When it came to his own parliamentary role, he believed National had found it useful to use him to open high-level doors in China, particularly for former Prime Minister Sir John Key.
He had helped National to build links with the Chinese community in New Zealand. He was also involved with the Next Federation. This group had forged strong links with Chinese provincial governments and has been useful to some major NZ corporates.
Yang said he was prepared to work through his life story and "answer all of the Herald's questions".
He reckoned the prior leadership of the National Party — including Key and National Party president Peter Goodfellow — had told him not to front the media and to let issues lie.

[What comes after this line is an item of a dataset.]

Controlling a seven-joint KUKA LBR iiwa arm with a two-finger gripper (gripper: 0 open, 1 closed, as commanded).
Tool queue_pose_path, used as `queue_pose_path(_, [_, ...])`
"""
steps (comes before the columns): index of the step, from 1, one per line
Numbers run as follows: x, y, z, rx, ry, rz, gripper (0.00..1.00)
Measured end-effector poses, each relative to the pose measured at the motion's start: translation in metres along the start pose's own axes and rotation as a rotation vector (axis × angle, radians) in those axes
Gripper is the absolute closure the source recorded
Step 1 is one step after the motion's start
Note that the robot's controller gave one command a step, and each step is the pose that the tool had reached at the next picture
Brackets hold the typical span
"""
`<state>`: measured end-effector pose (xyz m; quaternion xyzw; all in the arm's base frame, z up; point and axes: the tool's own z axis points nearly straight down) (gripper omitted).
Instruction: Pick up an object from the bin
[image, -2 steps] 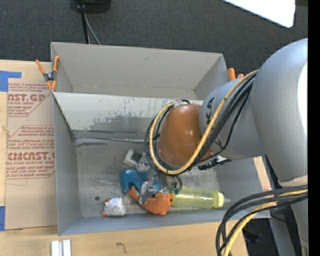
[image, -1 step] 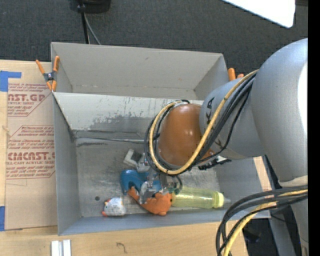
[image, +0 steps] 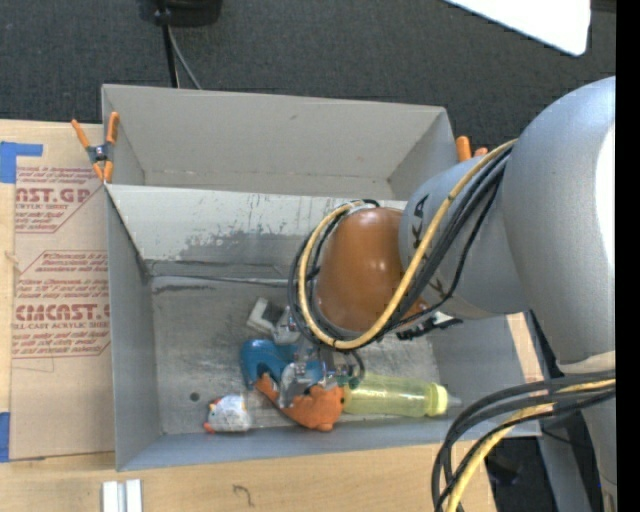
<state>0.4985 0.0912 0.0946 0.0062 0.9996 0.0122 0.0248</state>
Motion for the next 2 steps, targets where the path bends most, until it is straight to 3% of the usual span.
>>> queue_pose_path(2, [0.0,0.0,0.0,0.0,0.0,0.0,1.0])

But Muller had a different approach and wanted him to talk.
The wheels were put in motion for him to talk with myself and Herald investigative journalist Matt Nippert. Yang went back to his advisers.
We had scheduled the interview for July 8. But Yang pulled back and on July 10 announced his retirement from politics.
This week Politik website editor Richard Harman revealed National and Labour made a two-party deal in mid-2020 to withdraw from politics two MPs who were said to have overly close relationships with China.
In previous high-level briefings held under the Chatham House rule, it has been obvious that New Zealand's intelligence community was concerned about the way in which both major political parties had chased Chinese-linked political donations.
In Yang's case, he has also been out of line forging an itinerary for former National Leader Simon Bridges in China — including with a member of the Chinese Politburo. Such an itinerary should have had strong involvement from NZ's Ministry of Foreign Affairs and Trade and former National foreign affairs spokesman Gerry Brownlee.
While this may have been done with the best of intentions, it just meant more controversy.
As for Labour's Raymond Huo, he had come to New Zealand in 1994 and worked as a Herald journalist before taking legal studies at the University of Auckland. He was twice a Labour MP.
Huo is personable, but he was also out of line when he endeavoured to prevent Parliament's justice committee, which he then chaired, from taking a submission from Brady in its foreign interference inquiry.
It will have done no harm for National or Labour for this history to surface on the eve of Australian Prime Minister Scott Morrison's visit to Queenstown for annual talks with Jacinda Ardern.
The real compact that Labour and National need to make is to clean up the political donations environment.
Not simply quiet moves to withdraw MPs who may (or may not) have presented a threat.